### Your objective
Copy out each line of the listing below where the string "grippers" appears.

### Data listing
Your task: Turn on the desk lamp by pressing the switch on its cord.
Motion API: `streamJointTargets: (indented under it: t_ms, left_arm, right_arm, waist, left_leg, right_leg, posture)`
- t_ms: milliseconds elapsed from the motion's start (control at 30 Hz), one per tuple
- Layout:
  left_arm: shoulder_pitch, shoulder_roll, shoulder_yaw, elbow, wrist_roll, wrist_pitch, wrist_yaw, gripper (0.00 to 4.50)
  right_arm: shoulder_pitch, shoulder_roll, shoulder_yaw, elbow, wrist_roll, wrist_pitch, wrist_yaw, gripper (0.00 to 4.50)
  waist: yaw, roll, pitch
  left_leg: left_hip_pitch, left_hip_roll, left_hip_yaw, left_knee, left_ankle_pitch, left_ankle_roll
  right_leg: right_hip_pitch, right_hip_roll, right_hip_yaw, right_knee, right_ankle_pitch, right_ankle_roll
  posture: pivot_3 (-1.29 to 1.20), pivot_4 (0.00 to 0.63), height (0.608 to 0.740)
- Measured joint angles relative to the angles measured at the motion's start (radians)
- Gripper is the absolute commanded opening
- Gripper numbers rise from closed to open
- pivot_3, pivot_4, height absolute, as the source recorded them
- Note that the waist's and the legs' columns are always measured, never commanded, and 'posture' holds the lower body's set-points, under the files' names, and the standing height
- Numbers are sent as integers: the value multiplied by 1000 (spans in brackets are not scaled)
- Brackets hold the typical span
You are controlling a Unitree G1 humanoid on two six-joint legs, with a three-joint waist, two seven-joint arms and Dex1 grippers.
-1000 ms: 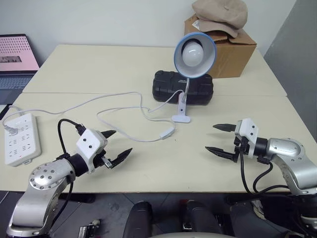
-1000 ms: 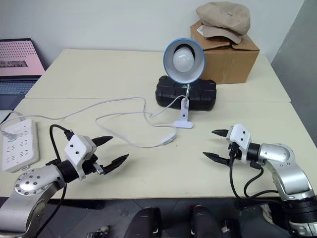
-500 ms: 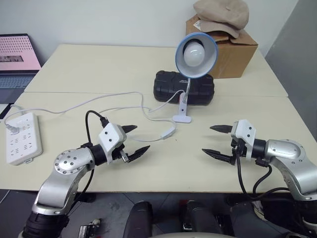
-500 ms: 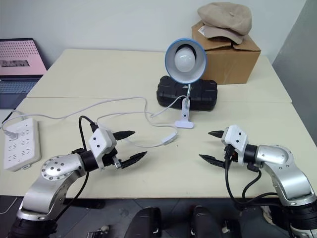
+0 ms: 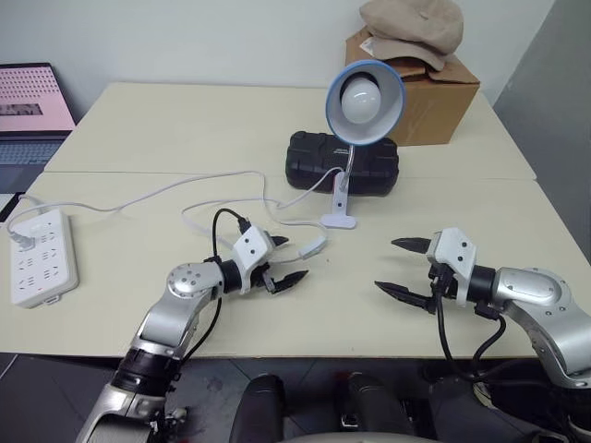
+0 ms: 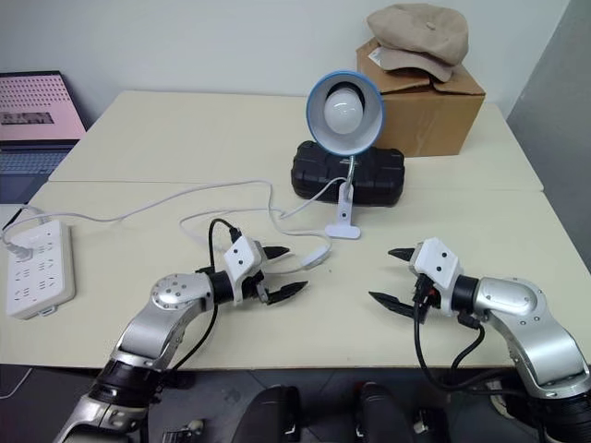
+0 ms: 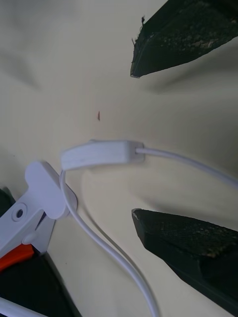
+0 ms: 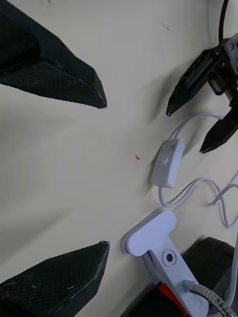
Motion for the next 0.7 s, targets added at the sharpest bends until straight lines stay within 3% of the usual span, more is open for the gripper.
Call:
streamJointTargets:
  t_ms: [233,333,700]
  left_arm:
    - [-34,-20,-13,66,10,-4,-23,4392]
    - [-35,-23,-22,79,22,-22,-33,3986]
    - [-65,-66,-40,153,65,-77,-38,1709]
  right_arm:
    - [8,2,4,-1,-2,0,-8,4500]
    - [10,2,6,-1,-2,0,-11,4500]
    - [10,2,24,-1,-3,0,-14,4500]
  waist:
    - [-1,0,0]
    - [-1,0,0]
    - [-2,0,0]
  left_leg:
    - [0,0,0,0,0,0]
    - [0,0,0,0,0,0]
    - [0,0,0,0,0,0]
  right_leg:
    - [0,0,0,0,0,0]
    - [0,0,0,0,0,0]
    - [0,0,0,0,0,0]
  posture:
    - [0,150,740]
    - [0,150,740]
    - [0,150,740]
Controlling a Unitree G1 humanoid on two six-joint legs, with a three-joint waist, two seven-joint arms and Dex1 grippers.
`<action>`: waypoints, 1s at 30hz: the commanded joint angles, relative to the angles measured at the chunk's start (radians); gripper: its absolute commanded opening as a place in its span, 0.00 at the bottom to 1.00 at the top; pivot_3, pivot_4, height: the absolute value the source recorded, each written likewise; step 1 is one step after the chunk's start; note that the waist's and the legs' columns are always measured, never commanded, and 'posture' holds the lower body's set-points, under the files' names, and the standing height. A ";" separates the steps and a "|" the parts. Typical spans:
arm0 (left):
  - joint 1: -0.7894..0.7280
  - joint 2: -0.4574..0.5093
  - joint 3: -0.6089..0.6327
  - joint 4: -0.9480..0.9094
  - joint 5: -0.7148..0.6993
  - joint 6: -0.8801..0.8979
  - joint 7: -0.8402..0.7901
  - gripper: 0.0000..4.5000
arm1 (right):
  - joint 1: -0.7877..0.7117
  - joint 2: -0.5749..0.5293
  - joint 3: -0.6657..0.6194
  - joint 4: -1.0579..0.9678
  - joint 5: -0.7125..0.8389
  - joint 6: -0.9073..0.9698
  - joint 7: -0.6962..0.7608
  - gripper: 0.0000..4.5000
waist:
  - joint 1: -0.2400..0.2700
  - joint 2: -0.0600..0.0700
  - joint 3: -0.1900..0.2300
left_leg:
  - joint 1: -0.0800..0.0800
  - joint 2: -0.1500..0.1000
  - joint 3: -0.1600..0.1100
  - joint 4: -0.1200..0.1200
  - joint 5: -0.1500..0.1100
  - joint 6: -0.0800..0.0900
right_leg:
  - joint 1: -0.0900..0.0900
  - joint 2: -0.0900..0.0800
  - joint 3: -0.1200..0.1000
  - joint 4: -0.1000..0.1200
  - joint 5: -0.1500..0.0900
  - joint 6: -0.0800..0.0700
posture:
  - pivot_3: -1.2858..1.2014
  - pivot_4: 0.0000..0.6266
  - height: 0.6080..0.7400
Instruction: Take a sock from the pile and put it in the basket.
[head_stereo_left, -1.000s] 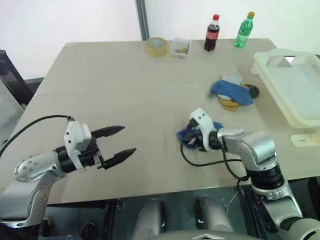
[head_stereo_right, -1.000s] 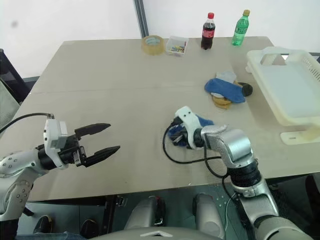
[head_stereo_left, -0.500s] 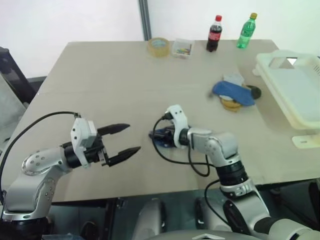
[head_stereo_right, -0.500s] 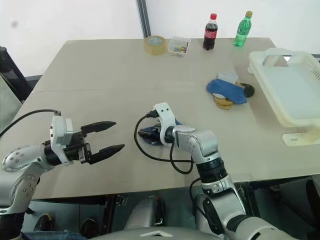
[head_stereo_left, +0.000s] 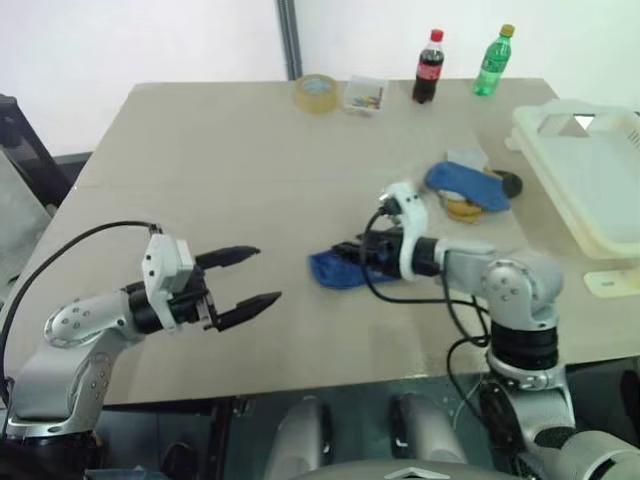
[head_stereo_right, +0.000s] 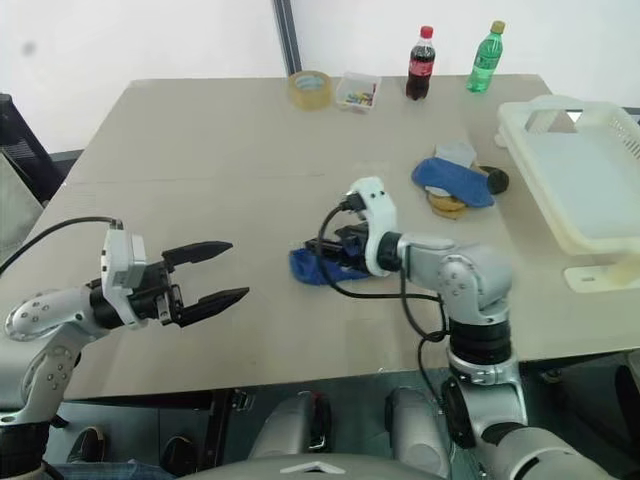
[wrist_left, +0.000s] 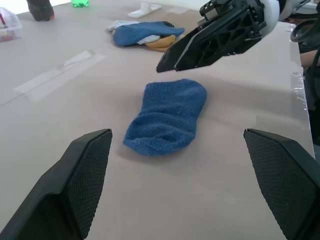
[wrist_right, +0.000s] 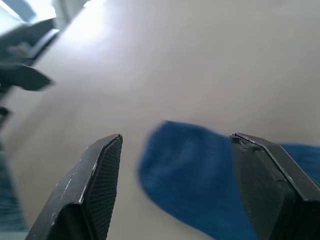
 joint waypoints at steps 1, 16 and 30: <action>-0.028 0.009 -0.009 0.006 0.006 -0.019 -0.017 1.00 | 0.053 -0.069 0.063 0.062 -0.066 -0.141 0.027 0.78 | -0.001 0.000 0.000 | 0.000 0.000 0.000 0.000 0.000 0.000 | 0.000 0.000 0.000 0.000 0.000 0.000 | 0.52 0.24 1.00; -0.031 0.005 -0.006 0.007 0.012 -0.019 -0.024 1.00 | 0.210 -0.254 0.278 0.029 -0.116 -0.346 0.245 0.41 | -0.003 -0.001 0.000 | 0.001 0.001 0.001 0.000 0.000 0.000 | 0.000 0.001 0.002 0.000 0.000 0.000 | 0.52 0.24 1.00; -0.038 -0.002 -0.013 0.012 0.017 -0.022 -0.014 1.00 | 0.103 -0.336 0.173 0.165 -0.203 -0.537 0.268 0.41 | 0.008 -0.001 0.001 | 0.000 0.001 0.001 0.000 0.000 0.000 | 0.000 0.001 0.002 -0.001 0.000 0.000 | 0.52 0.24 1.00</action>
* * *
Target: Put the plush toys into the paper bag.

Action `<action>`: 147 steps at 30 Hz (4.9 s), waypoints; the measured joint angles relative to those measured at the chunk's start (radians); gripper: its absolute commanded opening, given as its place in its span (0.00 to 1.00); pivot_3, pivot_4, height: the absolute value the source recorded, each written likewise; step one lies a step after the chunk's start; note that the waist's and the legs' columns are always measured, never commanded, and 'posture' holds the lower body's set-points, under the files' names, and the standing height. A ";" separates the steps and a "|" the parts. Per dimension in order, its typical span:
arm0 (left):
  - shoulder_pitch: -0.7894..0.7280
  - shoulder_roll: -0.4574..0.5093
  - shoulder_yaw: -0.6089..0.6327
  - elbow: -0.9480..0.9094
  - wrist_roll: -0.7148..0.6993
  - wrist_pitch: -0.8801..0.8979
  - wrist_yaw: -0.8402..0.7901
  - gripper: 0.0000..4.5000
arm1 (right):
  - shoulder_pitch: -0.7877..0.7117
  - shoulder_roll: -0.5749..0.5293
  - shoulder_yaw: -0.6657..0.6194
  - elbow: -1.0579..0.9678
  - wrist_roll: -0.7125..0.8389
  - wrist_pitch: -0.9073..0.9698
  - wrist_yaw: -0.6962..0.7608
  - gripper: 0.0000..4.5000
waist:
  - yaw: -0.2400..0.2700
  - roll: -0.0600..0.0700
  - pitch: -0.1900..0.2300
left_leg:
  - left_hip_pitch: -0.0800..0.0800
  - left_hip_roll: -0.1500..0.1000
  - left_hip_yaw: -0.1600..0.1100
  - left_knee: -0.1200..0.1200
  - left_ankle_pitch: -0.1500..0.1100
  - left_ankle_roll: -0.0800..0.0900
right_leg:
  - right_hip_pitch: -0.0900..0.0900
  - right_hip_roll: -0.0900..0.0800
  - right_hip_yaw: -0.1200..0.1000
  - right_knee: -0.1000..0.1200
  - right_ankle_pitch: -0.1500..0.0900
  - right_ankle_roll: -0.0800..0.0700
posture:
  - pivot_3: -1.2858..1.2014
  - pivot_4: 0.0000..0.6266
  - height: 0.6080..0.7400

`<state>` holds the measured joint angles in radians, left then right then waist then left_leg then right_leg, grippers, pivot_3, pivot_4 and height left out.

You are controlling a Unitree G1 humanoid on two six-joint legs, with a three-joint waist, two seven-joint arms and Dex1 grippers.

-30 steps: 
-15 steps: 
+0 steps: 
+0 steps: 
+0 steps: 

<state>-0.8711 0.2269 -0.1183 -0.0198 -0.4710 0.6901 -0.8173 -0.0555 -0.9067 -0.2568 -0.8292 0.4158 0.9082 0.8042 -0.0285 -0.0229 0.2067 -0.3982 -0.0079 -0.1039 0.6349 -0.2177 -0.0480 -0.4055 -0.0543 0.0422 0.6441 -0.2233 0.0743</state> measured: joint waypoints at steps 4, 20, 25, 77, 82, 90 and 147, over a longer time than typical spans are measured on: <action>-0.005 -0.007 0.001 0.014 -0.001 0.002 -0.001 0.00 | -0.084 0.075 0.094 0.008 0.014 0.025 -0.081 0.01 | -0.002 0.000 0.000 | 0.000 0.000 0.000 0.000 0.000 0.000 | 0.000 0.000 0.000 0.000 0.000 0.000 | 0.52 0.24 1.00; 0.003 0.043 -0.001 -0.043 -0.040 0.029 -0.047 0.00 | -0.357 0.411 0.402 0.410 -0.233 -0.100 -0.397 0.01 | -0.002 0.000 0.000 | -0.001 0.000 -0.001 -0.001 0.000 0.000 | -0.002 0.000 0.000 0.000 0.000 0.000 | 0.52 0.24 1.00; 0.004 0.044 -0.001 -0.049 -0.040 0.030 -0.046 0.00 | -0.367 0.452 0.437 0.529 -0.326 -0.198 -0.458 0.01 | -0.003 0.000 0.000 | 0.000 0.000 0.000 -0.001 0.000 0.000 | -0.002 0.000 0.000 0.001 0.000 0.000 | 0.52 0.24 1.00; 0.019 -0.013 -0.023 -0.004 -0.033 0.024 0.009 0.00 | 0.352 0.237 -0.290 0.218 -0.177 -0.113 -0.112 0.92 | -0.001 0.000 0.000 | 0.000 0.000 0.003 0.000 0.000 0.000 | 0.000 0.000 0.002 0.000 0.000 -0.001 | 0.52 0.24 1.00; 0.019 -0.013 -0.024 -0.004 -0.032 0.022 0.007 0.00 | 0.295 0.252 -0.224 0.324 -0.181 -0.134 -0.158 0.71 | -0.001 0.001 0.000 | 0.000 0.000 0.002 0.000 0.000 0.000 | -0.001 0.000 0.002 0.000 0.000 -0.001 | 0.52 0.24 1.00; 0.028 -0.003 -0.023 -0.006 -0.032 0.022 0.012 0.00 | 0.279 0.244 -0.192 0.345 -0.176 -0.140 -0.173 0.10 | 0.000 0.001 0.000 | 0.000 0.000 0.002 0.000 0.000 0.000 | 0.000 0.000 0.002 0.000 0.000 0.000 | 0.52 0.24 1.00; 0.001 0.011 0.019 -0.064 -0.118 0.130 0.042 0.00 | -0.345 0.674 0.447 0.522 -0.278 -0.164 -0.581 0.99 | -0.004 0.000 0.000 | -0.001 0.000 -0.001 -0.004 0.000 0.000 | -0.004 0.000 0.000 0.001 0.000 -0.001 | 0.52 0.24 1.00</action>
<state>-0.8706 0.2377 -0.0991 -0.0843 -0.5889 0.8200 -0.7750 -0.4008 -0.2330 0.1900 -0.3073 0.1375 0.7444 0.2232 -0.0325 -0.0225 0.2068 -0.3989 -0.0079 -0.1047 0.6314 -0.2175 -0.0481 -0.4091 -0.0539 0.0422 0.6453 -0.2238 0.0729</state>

### Your solution
You are controlling a Unitree G1 humanoid on two six-joint legs, with a three-joint waist, two seven-joint arms and Dex1 grippers.
Controlling a Unitree G1 humanoid on two six-joint legs, with a three-joint waist, two seven-joint arms and Dex1 grippers.
`<state>` holds the measured joint angles in radians, left then right then waist then left_leg then right_leg, grippers, pivot_3, pivot_4 and height left out.
You are controlling a Unitree G1 humanoid on two six-joint legs, with a three-joint waist, two seven-joint arms and Dex1 grippers.

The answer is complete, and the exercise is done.